The distinctiveness of the Physician's responses emphasizes the need for further enhancements in NLP models used for generating medical advice. The significant difference points to the potential improvements in training models that more accurately mirror the depth and specificity of professional medical knowledge.

Response Length

Figure 2: Comparison of word count as a histogram

Figure 3: Comparison of word count as a boxplot

In Figures 2 and 3 which compare response length, we analyze the word and character counts for three types of responses—LLM-generated responses from Prompt 1 (diagnostic recommendations), Prompt 2 (Reddit-style physician comments), and actual physician comments. By visualizing these distributions through histograms and boxplots, we assess whether the LLM produces longer, shorter, or comparable responses to real physician comments, providing insights into verbosity and completeness. From the graphs, we can see that on average, the true comments on Reddit were much shorter than the LLM-generated ones. As expected, LLM responses from the Reddit-style prompt were shorter than those from the diagnostic recommendation prompt, aligning with the goal of mimicking real Reddit comments more closely.

Confidence Score

Figure 4: Confidence Score as a histogram

Figure 5: Confidence Score as a boxplot

In Figures 4 and 5, we evaluate how the LLM expresses certainty vs. uncertainty in its medical responses. Using a predefined set of certainty words (e.g., "definitely," "certainly") and uncertainty words (e.g., "might," "could,"), we compute a confidence score for each response type. A positive score indicates more confident phrasing, while a negative score suggests a tendency toward hedging language. By comparing confidence distributions across physician and LLM responses, we determine whether the LLM exhibits excessive caution, overconfidence, or an appropriate balance. The results help assess how closely the LLM aligns with human medical communication patterns. Comparing confidence distributions across LLM-generated and physician responses, we observe that all three response types have average confidence scores close to zero or slightly negative, indicating a neutral or mildly cautious tone. However, physician comments exhibit a much wider spread in confidence scores, reflecting greater variation in how doctors communicate certainty or uncertainty depending on the medical context.

Future Steps

As we continue to refine our automated medical response systems, our efforts will be concentrated on three pivotal areas of development to enhance the efficacy and relevance of our models.

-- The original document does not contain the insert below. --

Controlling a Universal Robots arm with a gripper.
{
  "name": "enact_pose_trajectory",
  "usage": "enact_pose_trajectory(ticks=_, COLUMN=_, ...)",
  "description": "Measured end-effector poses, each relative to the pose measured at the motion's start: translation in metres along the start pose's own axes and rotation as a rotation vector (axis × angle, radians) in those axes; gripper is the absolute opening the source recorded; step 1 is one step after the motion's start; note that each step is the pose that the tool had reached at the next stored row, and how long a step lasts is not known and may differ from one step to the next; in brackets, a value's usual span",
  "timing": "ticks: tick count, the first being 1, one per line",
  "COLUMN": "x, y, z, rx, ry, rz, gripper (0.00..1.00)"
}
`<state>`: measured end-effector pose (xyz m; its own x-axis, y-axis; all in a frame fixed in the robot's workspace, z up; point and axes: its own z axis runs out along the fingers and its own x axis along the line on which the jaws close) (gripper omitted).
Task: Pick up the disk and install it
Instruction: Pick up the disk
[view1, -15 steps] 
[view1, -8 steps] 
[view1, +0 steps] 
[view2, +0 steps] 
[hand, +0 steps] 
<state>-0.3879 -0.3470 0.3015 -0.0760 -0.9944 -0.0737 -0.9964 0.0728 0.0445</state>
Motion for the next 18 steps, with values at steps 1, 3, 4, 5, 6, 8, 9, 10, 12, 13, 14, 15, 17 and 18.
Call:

Firstly, we will undertake the fine-tuning of large language models with a specific focus on the medical domain. This initiative is designed to significantly improve how our models comprehend and generate responses that are not only accurate but also highly relevant to medical inquiries. By adapting our models to better understand the nuances of medical dialogue, we aim to bridge the gap between general language processing and specialized medical knowledge.

Secondly, the project will advance the application of semantic analysis techniques. By harnessing state-of-the-art technologies such as transformers and sophisticated deep learning models, our goal is to elevate the depth and precision of our semantic evaluations. This step is crucial in ensuring that our systems go beyond mere keyword matching to fully grasping the underlying contexts within medical dialogues.

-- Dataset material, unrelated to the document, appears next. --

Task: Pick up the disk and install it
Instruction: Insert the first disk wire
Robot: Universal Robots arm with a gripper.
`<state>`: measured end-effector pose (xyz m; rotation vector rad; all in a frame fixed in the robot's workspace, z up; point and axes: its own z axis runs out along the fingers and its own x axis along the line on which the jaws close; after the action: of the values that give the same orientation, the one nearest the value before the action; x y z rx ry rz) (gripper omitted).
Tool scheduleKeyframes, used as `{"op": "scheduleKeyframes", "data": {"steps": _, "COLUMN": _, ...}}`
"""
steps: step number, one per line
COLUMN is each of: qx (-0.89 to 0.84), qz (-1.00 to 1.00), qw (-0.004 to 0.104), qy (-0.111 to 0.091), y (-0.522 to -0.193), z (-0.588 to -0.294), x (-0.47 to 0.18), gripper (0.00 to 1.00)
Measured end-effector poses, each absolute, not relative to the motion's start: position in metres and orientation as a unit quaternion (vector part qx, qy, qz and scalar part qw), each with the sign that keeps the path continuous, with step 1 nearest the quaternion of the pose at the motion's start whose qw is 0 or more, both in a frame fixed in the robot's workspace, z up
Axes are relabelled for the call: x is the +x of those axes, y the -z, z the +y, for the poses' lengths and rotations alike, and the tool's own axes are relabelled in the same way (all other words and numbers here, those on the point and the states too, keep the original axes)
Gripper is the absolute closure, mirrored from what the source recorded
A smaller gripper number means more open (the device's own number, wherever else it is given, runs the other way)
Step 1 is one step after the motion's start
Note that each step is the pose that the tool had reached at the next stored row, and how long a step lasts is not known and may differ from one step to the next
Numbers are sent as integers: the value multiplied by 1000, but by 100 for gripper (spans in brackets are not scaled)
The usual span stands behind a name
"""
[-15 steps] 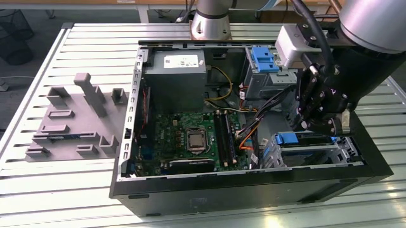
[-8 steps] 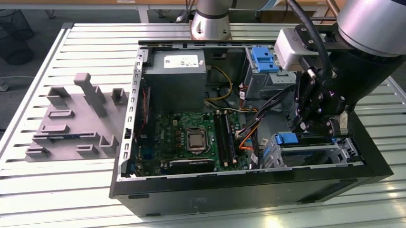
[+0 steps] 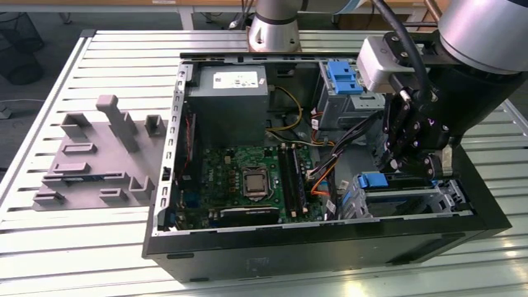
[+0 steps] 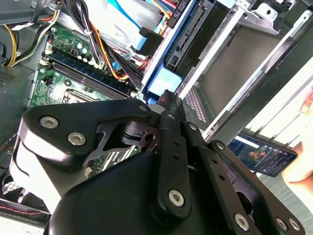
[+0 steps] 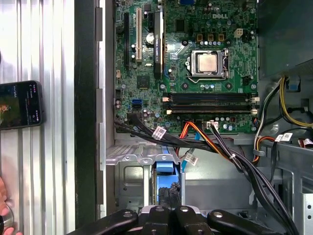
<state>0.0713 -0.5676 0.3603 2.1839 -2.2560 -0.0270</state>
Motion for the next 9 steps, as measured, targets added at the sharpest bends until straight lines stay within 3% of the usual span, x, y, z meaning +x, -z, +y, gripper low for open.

Lastly, recognizing the critical role of user-centric design, we will establish a robust feedback loop with real users, including healthcare professionals and patients. This continuous feedback mechanism will allow us to refine our system iteratively, making adjustments based on direct usage insights and feedback. This process will ensure that our solutions are not only effective but also tailored to meet the real-world demands of healthcare applications.

Through these focused efforts, we anticipate our systems will become more adept at handling the complexities of medical consultations, thereby supporting healthcare providers and enhancing patient care.